Satu – dua menit berikutnya, aku masih disusupi rasa gugup. Sempat salah ucap lalu meminta maaf namun setelah itu, testimoni kuceritakan dengan lancar. Aku menceritakan bahwa telepon rumah sudah dipergunakan kedua orang tua sejak tahun 1989 atau 1990-an awal – aku tak ingat persisnya.
Nomornya tak pernah dilepas hingga saat ini. Almarhumah ibuku dulu tak mau menggunakan handphone, hanya mau telepon rumah makanya mudah meminta aktivasi internetnya Indonesia (IndiHome) karena perangkat sudah tersedia di rumah kami.
Tahun 2018, saat ibuku minta aku komplain perihal putusnya sambungan telepon, pihak Telkom Group langsung mengganti kabel lama dengan kabel serat optik dan memberikan kami modem padahal kami belum ingin memasang akses internet kala itu.
Beberapa pengalaman menarik kuceritakan, salah satunya ketika talkshow dengan RRI Pro 1 Makassar via Zoom yang juga streaming via YouTube RRI Makassar yang alhamdulillah berlangsung lancar dengan internet yang stabil sampai acara selesai. Singkat cerita, permintaan testimoni hari itu berlangsung lancar. Kegugupan hanya terjadi pada awal-awal saja. Selanjutnya tidak ada halangan lagi.

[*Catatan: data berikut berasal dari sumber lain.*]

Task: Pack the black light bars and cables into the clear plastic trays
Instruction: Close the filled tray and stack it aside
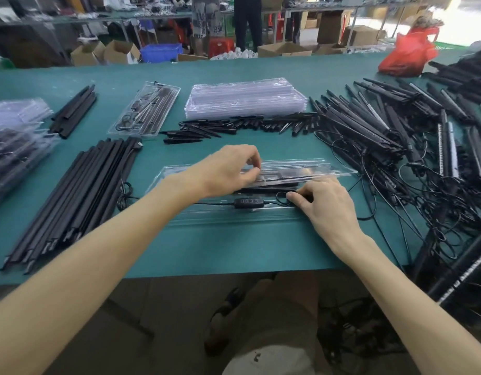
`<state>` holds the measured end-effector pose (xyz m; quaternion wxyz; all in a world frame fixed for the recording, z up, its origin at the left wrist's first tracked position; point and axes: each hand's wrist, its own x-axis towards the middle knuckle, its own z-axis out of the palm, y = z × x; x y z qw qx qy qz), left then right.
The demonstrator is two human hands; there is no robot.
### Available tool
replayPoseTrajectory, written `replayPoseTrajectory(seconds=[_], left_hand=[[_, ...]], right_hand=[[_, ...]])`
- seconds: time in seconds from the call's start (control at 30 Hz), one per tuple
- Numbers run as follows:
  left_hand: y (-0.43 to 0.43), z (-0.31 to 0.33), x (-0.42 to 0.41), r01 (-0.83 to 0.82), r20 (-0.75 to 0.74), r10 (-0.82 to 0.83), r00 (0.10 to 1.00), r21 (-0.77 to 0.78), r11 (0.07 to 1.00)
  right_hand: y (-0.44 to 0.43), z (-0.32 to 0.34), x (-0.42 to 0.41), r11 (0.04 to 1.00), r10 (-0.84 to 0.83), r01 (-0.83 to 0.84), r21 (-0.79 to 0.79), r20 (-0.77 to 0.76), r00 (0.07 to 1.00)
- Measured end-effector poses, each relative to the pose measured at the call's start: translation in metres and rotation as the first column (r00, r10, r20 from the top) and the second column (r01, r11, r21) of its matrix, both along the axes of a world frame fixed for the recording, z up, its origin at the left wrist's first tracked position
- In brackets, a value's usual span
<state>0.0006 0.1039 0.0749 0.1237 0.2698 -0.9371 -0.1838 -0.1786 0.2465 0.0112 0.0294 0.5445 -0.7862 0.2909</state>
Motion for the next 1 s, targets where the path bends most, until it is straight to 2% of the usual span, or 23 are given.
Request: replayPoseTrajectory(seconds=[0.07,0.17,0.4,0.5,0.63,0.83,1.0], left_hand=[[0.000,-0.010,-0.007,-0.002,-0.004,0.002,1.000,0.050,0.999],[-0.001,-0.025,-0.015,-0.010,0.112,-0.002,0.994,0.105,0.994],[-0.008,-0.043,-0.016,0.002,0.184,-0.026,0.983,0.128,0.992],[-0.009,-0.045,-0.016,0.009,0.202,-0.036,0.979,0.132,0.991],[-0.008,-0.049,-0.013,0.013,0.213,-0.033,0.976,0.098,0.995],[-0.005,-0.062,-0.010,0.023,0.246,-0.008,0.969,-0.057,0.998],[-0.003,-0.064,-0.008,0.034,0.258,-0.013,0.966,-0.077,0.996]], right_hand=[[0.000,0.000,0.001,1.000,-0.004,0.004,0.004,-0.001,1.000],[0.001,0.000,0.002,1.000,-0.002,0.002,0.005,0.004,1.000],[0.005,-0.005,0.004,1.000,0.008,-0.007,-0.027,0.004,1.000],[0.011,-0.008,0.007,0.999,0.005,-0.007,-0.033,-0.052,0.999],[0.029,-0.011,0.012,1.000,0.027,-0.027,-0.001,-0.096,0.995],[0.050,-0.016,0.014,0.992,0.109,-0.096,0.081,-0.174,0.979],[0.049,-0.019,0.015,0.989,0.126,-0.107,0.107,-0.188,0.974]])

Sebenarnya ingin bercerita lebih banyak lagi sih karena sebagai seorang introvert, diriku bisa mendadak jadi extrovert ketika menceritakan pengalaman ngeblog selama ini saking banyaknya pengembangan diri yang kurasakan dan pengalaman berkesan yang kualami. Namun demikian aku sadar diri hanya berkesempatan memberi testimoni, bukannya sebagai nara sumber talk show seperti yang kualami tanggal 15 Juni kemarin.
Makassar, 19 Juni 2022
PERHATIAN:
Tulisan ini dibuat ala cerpen IndiHome, berdasarkan kisah nyata penulisnya.